The D char[] string, "café", on the other hand, will be stored as the five-byte UTF-8 sequence { 0x63, 0x61, 0x66, 0xC3, 0x89 }.

However, when you call the char version of CreateFile(), the filename string will be interpretted as if it were encoded in the default windows codepage (normally WINDOWS-1252 in English-speaking countries. Under this interpretation, the byte sequence { 0x63, 0x61, 0x66, 0xC3, 0x89 } will be seen as the string "cafÃ?", and so Windows will attempt to open a file of that name. So, either it will fail, or it will open the wrong file.

The fix, of course, to pass to CreateFile() the value
(std.utf.toUTF16(filename)), instead of (filename). This should not have to be
done by users - it needs to be done at the Phobos level.
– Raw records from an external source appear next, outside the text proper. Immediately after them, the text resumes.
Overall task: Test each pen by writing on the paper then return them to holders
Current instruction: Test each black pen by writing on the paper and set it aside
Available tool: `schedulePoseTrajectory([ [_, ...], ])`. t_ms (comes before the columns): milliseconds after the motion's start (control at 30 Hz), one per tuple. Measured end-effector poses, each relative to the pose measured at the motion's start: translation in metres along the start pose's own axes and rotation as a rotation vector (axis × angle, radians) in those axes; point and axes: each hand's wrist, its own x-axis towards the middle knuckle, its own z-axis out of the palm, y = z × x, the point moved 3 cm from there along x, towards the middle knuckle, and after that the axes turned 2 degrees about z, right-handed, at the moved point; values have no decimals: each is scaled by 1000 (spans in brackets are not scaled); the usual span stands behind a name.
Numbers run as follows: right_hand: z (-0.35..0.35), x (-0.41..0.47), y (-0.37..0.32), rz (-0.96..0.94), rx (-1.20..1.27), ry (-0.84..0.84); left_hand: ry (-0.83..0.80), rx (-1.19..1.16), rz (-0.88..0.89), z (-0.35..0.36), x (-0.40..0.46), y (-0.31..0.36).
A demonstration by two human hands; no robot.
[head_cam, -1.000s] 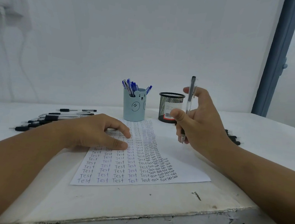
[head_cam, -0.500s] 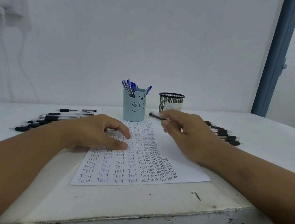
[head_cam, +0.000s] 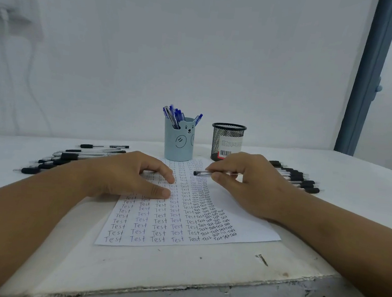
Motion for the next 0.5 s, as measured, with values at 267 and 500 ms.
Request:
schedulePoseTrajectory([
  [267, 0, -1, -3, 20, 27, -7, 10, -2, -21, 0, 0, 1],
  [500, -18, 9, 19, 115, -37, 83, 6, -25, -13, 1, -1, 0],
])
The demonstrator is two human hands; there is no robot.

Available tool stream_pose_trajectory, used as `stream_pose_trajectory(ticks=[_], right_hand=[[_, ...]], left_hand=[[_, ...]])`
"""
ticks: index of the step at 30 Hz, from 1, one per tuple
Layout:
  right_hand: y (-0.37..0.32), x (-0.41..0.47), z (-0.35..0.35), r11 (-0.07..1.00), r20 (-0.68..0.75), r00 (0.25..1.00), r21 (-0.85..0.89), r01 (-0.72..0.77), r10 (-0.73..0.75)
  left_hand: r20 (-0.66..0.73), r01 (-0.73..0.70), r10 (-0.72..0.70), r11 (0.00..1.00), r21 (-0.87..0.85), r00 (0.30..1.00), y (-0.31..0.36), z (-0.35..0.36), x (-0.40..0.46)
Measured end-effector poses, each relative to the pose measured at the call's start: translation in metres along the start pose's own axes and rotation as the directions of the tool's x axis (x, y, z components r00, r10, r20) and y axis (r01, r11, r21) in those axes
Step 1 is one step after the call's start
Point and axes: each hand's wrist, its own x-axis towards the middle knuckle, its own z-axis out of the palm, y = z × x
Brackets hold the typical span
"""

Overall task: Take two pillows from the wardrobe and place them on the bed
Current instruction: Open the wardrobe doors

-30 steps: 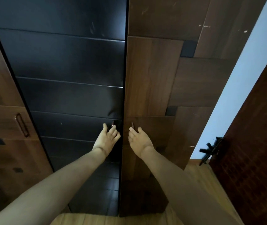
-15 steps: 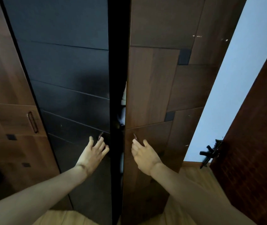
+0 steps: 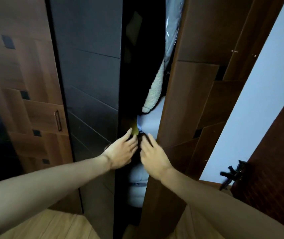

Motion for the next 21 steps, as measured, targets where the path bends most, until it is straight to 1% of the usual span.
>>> stream_pose_trajectory(ticks=[1, 2, 3, 4, 5, 7, 10, 14, 16, 18, 19, 20, 21], right_hand=[[0.009, 0.006, -0.003, 0.996, 0.095, 0.995, -0.094, -0.006, 0.015], [0.014, 0.009, -0.003, 0.981, 0.181, 0.983, -0.195, 0.018, 0.018], [0.016, 0.01, -0.004, 0.962, 0.246, 0.969, -0.269, 0.047, 0.021], [0.014, 0.009, -0.004, 0.953, 0.285, 0.958, -0.295, 0.062, 0.026], [0.012, 0.008, -0.005, 0.955, 0.301, 0.953, -0.289, 0.062, 0.029], [0.005, 0.007, -0.007, 0.967, 0.288, 0.957, -0.249, 0.049, 0.025], [0.003, -0.001, -0.011, 0.989, 0.275, 0.958, -0.144, -0.044, 0.083], [-0.009, -0.03, -0.003, 0.984, 0.324, 0.931, -0.123, -0.131, 0.165], [-0.016, -0.036, 0.001, 0.975, 0.429, 0.878, -0.037, -0.219, 0.214], [-0.023, -0.026, 0.0, 0.952, 0.576, 0.785, 0.035, -0.303, 0.228], [-0.028, -0.015, -0.004, 0.94, 0.621, 0.749, 0.055, -0.336, 0.231], [-0.032, -0.002, -0.01, 0.928, 0.629, 0.738, 0.071, -0.366, 0.243], [-0.035, 0.01, -0.017, 0.914, 0.612, 0.749, 0.101, -0.392, 0.254]], left_hand=[[0.083, 0.057, -0.063, 0.996, 0.064, 0.995, -0.01, -0.002, 0.007], [0.15, 0.084, -0.105, 0.987, 0.139, 0.983, -0.018, -0.003, 0.01], [0.207, 0.074, -0.117, 0.976, 0.204, 0.971, -0.023, -0.001, 0.01], [0.263, 0.042, -0.111, 0.967, 0.253, 0.959, -0.025, 0.0, 0.009], [0.294, 0.006, -0.093, 0.959, 0.283, 0.951, -0.024, 0.003, 0.008], [0.303, -0.026, -0.065, 0.957, 0.288, 0.951, -0.018, 0.007, 0.007], [0.289, -0.01, -0.064, 0.969, 0.247, 0.955, -0.015, 0.003, 0.0], [0.25, -0.01, -0.048, 0.975, 0.223, 0.967, -0.013, 0.009, -0.034], [0.25, 0.006, -0.063, 0.975, 0.224, 0.966, -0.013, 0.011, -0.053], [0.289, 0.021, -0.081, 0.979, 0.205, 0.954, -0.013, 0.012, -0.07], [0.317, 0.026, -0.09, 0.979, 0.201, 0.944, -0.014, 0.012, -0.079], [0.342, 0.033, -0.104, 0.978, 0.207, 0.934, -0.015, 0.012, -0.088], [0.365, 0.037, -0.118, 0.975, 0.221, 0.924, -0.017, 0.013, -0.096]])
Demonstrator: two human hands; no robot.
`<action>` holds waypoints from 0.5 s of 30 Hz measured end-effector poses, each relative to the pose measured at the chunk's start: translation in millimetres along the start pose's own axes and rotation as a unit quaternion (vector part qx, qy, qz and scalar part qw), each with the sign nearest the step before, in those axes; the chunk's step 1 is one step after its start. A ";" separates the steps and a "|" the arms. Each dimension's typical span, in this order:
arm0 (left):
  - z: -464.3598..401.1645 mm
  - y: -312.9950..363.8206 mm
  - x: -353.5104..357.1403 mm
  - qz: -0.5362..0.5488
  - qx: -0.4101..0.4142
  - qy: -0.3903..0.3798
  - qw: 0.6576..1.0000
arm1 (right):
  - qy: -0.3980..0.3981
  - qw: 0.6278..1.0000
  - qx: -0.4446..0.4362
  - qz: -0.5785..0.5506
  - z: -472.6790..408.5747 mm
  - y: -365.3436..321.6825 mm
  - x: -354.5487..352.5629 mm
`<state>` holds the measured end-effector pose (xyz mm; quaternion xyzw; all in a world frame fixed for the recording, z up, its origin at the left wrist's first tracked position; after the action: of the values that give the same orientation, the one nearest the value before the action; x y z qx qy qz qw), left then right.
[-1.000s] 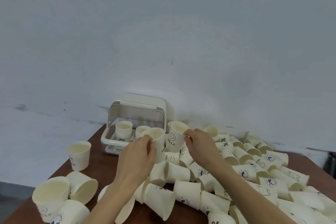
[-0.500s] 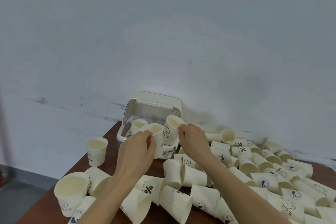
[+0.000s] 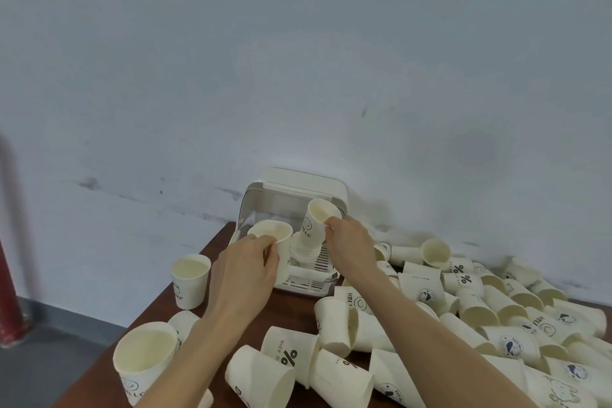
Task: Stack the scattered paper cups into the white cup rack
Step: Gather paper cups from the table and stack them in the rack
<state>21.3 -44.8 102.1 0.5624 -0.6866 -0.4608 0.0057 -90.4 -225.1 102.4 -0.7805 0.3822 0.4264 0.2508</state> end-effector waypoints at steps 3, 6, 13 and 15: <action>-3.5 -3.0 -1.7 -0.005 0.002 0.004 1.000 | -0.002 1.000 -0.006 0.011 -6.0 -3.9 9.6; -6.5 -5.6 -4.5 -0.008 -0.001 0.009 1.000 | -0.005 1.000 -0.005 0.025 -9.6 -5.6 19.6; -12.6 -13.1 -9.7 -0.019 -0.001 0.022 1.000 | -0.014 0.999 -0.014 0.038 -12.4 -6.1 41.5; -14.6 -14.6 -10.1 -0.023 -0.002 0.024 0.999 | -0.026 0.999 -0.020 0.039 -13.6 -6.7 48.6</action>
<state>43.9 -45.2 106.3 0.5892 -0.6718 -0.4487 0.0129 -61.8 -249.6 68.1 -0.7586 0.3975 0.4631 0.2282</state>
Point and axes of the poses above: each hand's wrist, its own z-axis away from the middle knuckle, its own x-axis out of the palm, y = z × x, the point moved 10 cm from there along -z, towards the middle knuckle, and after that the axes turned 9 degrees about z, right-handed, at the moved point
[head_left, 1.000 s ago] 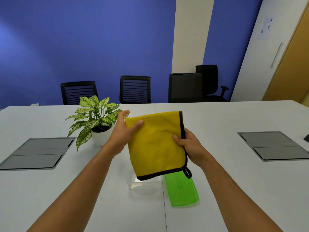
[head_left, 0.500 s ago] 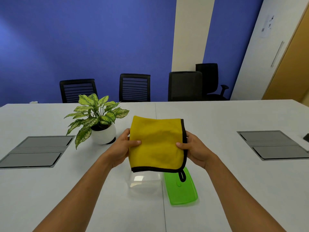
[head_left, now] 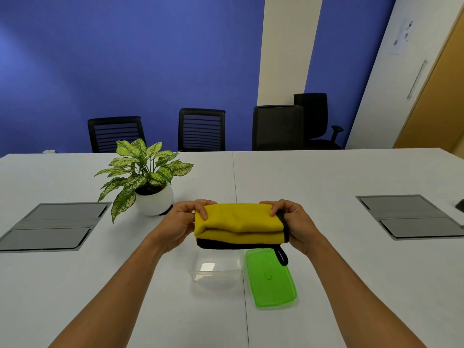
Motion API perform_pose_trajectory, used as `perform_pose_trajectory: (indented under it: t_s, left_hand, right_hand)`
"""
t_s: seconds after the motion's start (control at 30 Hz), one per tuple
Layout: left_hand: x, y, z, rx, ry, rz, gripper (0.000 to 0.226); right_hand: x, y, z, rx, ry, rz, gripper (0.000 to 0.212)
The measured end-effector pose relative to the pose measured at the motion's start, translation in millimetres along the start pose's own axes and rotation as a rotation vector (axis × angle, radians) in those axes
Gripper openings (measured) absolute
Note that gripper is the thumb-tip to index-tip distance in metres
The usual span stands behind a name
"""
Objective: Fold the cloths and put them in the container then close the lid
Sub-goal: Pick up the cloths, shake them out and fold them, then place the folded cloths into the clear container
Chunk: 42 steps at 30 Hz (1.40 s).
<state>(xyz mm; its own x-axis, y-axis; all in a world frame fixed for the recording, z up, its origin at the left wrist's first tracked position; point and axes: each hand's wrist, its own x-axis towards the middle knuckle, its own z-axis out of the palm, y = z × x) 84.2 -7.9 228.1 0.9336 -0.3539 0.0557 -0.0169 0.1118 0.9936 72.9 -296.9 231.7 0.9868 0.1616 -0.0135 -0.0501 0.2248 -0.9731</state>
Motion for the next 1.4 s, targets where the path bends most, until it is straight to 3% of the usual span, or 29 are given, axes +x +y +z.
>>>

The situation is more complicated on Linux, unfortunately. On Linux filenames are stored as a sequence of bytes, not 16-bit-words. On one level that sequence of bytes is kind of "raw" - fopen() can be passed any sequence of bytes not containing "/" or "\0", and it will consider a filename to match only if it is byte-for-byte identical. However, this does not really mitigate the problem, because bytes only turn into characters - even 8-bit-wide ones - when you interpret them according to an encoding. Thus, if you have C source code which says fopen("café", "r"), your C++ compiler will still need to know what sequence of bytes should represent these characters. By and large, it will assume the system default encoding, called the "locale" in Linux-speak (although it has very little to do with the ISO langauage-country-variant understanding of "locale"). Some Linux users will have set their default "locale" to UTF-8. Others won't. Getting this right will be tricky.

Unfortunately, you can't ignore this problem. Unless you want to tell people that D's File (FileStream?) class will only work for filenames containing ASCII characters, that it - and that is hardly a realistic option if you want D to compete seriously with C++ and Java.
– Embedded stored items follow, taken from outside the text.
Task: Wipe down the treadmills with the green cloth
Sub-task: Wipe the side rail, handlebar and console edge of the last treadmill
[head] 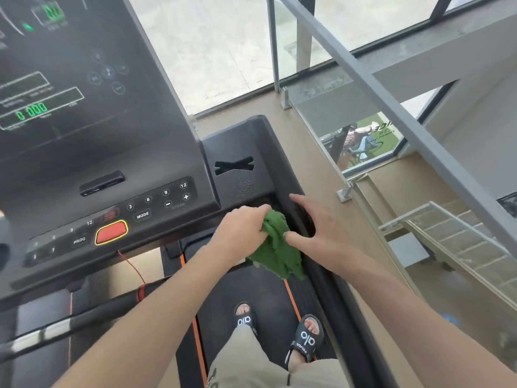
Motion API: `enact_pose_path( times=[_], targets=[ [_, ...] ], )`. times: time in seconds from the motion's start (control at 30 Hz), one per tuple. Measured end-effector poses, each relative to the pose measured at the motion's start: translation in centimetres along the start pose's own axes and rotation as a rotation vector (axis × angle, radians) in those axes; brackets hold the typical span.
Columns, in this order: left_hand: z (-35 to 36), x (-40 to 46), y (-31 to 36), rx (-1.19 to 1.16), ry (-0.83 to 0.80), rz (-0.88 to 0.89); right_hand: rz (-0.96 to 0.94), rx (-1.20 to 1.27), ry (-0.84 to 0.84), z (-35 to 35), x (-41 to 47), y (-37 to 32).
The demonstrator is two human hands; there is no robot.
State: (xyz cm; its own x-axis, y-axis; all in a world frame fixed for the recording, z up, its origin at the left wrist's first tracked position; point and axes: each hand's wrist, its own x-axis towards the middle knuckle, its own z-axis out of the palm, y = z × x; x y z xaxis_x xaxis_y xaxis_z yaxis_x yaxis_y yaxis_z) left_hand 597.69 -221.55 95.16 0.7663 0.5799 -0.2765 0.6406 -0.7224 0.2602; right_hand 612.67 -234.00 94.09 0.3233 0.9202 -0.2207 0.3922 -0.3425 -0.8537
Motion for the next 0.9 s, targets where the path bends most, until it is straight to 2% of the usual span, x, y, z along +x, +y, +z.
enact_pose_path(
  times=[0.07,0.17,0.27,0.33,0.4,0.47,0.5,0.57,0.6,0.67,0.77,0.9],
  targets=[
    [-1.7,-0.6,-0.8,-0.210,0.098,-0.103,-0.001,0.089,0.012,0.1,0.4,-1.9],
    [-4.6,-0.4,-1.3,-0.355,0.122,-0.104,-0.039,0.135,-0.065,0.3,1.6,-3.8],
    [-7.9,1.0,-2.3,-0.488,0.160,-0.095,-0.069,0.221,0.019,-1.2,3.3,-6.0],
    [-10.7,2.1,-2.9,-0.419,0.277,-0.058,-0.122,0.226,0.158,-3.1,4.9,-8.1],
    [-12.6,2.8,-3.4,-0.197,0.442,-0.023,-0.159,0.114,0.282,-4.8,6.9,-9.9],
    [-12.4,3.7,-4.2,0.097,0.501,-0.045,-0.128,-0.097,0.236,-4.9,9.6,-10.3],
    [-11.5,4.0,-4.0,0.184,0.452,-0.061,-0.088,-0.202,0.152,-4.4,10.8,-9.7],
    [-8.6,4.8,-3.7,0.171,0.281,-0.067,-0.001,-0.440,-0.027,-2.2,12.6,-7.3],
    [-6.9,5.4,-3.6,0.117,0.181,-0.082,0.017,-0.564,-0.065,-1.0,13.0,-5.9],
    [-4.1,7.0,-4.3,0.043,0.024,-0.127,-0.014,-0.702,-0.037,0.9,12.8,-3.7],
    [-2.8,8.9,-6.4,0.087,0.046,-0.132,-0.146,-0.804,0.068,2.7,11.3,-2.6],
    [-3.3,11.1,-9.0,0.093,0.077,-0.103,-0.133,-0.713,-0.006,3.9,14.1,-3.3]
  ],
)
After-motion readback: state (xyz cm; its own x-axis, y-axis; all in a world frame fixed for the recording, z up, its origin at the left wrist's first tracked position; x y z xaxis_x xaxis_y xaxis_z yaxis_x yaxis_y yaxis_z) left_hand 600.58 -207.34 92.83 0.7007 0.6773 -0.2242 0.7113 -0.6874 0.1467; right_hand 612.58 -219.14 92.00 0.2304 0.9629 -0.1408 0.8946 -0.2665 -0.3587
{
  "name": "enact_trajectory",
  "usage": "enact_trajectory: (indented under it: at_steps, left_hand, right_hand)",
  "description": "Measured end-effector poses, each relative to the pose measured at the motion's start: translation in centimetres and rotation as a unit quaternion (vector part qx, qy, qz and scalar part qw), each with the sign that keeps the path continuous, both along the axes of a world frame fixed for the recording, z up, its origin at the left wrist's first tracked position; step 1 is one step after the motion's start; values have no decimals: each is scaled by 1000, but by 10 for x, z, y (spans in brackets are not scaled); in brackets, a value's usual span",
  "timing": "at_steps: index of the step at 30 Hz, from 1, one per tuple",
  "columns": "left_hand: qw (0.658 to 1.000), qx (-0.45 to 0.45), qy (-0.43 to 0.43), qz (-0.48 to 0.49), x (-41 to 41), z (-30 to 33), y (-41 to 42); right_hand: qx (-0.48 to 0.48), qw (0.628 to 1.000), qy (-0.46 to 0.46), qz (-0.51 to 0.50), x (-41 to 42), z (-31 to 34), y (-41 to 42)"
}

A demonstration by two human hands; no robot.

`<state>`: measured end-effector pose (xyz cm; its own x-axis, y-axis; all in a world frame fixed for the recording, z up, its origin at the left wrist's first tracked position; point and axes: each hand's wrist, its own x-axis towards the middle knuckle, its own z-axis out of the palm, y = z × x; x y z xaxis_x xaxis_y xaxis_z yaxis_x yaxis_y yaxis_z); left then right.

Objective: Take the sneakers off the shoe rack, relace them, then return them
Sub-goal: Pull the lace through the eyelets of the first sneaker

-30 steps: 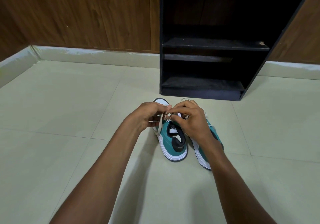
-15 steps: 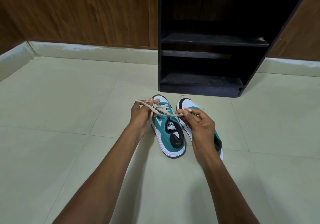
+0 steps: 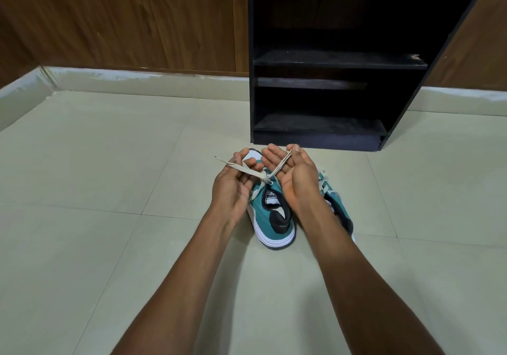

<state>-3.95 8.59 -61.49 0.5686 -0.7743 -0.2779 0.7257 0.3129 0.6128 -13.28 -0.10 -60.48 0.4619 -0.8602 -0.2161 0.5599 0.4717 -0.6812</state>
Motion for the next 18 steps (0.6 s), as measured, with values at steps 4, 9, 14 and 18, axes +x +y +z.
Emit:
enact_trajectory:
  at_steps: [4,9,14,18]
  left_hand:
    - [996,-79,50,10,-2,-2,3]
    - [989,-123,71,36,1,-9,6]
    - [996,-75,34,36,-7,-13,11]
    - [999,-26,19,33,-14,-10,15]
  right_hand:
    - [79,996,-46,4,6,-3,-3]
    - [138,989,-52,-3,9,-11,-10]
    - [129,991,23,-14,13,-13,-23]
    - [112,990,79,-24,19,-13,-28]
It will be easier to fix this for Windows, for the reasons given above. I think, at least, that should happen as part of the ongoing std.stream improving. Someone who knows more about Linux encoding will have to help out on the Linux fix.

Arcane Jill


June 26, 2004
This issue is already fixed for std.file operations under Win32, this fix just needs to be propagated to std.stream. For linux, the file name operations assume the linux APIs take UTF-8. I don't know how to do code pages in linux, so this will have to wait until I figure it out <g>.


June 26, 2004
"Walter" <newshound@digitalmars.com> escribió en el mensaje
news:cbkbv8$abd$2@digitaldaemon.com
| This issue is already fixed for std.file operations under Win32, this fix
| just needs to be propagated to std.stream.
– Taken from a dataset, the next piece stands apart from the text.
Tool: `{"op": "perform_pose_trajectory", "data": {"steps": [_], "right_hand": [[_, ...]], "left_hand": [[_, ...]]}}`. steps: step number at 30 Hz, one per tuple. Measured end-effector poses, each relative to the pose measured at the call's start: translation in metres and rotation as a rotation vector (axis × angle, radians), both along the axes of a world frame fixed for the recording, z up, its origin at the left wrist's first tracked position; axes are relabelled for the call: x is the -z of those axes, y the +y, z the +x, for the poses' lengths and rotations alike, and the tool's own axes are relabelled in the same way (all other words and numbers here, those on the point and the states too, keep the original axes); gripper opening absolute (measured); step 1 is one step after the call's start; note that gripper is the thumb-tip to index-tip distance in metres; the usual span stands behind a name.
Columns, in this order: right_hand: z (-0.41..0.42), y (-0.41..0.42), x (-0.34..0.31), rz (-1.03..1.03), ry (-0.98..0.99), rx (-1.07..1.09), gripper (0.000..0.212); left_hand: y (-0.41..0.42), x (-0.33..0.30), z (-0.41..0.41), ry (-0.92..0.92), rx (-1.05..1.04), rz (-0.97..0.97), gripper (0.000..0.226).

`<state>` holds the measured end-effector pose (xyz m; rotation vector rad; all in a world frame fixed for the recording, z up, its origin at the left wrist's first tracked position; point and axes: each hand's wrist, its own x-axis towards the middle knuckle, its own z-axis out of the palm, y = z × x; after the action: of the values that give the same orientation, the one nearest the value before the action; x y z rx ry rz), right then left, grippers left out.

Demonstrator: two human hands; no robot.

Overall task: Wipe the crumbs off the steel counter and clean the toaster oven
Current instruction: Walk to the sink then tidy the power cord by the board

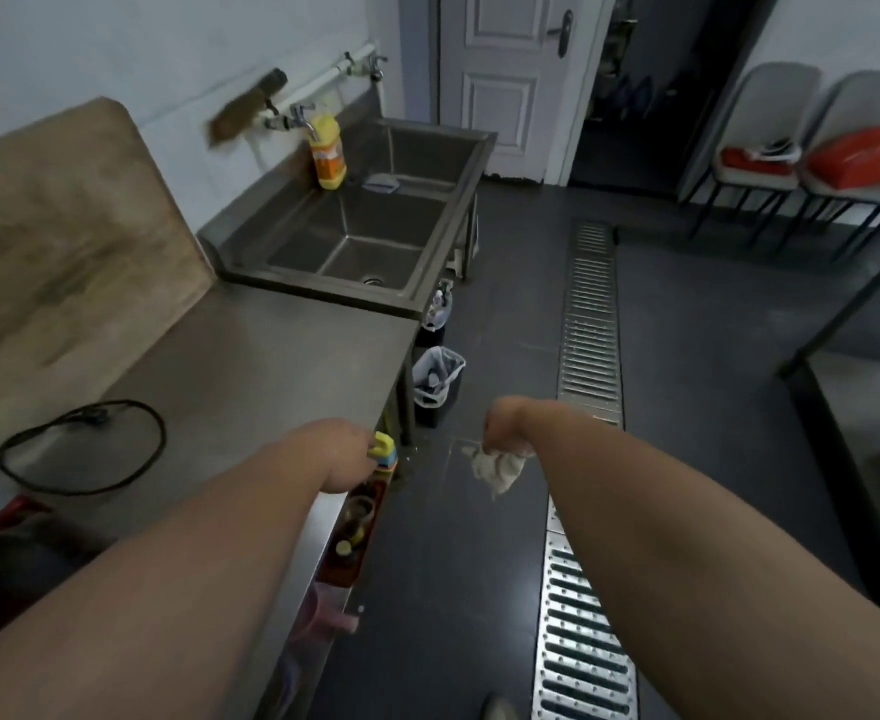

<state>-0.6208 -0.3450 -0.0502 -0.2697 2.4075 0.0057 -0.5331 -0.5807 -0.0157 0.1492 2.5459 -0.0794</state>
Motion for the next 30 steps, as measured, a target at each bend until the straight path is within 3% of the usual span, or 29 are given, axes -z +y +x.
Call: {"op": "perform_pose_trajectory", "data": {"steps": [5, 11, 16, 25, 30], "right_hand": [[-0.065, -0.002, -0.01, -0.112, 0.028, -0.114, 0.023], [-0.145, -0.036, -0.007, -0.284, 0.085, -0.131, 0.027], [-0.235, -0.086, -0.02, -0.316, 0.129, -0.075, 0.027], [-0.346, -0.155, -0.043, -0.343, 0.177, -0.072, 0.023], [-0.406, -0.187, -0.041, -0.332, 0.18, -0.121, 0.019]], "left_hand": [[0.012, -0.004, -0.064, -0.007, -0.011, 0.017, 0.045], [-0.035, 0.004, -0.15, 0.002, -0.085, -0.033, 0.051], [-0.095, -0.001, -0.248, 0.037, -0.142, -0.034, 0.05], [-0.152, -0.017, -0.343, 0.063, -0.133, 0.035, 0.047], [-0.191, 0.008, -0.379, 0.007, -0.199, 0.064, 0.049]]}}
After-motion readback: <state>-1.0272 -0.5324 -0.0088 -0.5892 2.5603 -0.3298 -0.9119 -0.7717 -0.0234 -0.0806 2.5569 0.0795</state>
... which I already did, and posted in the bugs ng.

| For linux, the file name
| operations assume the linux APIs take UTF-8. I don't know how to do code
| pages in linux, so this will have to wait until I figure it out <g>.

-----------------------
Carlos Santander Bernal


June 26, 2004
"Carlos Santander B." <carlos8294@msn.com> wrote in message news:cbkdvf$d4a$1@digitaldaemon.com...
> "Walter" <newshound@digitalmars.com> escribió en el mensaje
> news:cbkbv8$abd$2@digitaldaemon.com
> | This issue is already fixed for std.file operations under Win32, this
fix
> | just needs to be propagated to std.stream.
>
> ... which I already did, and posted in the bugs ng.

Yes, you did.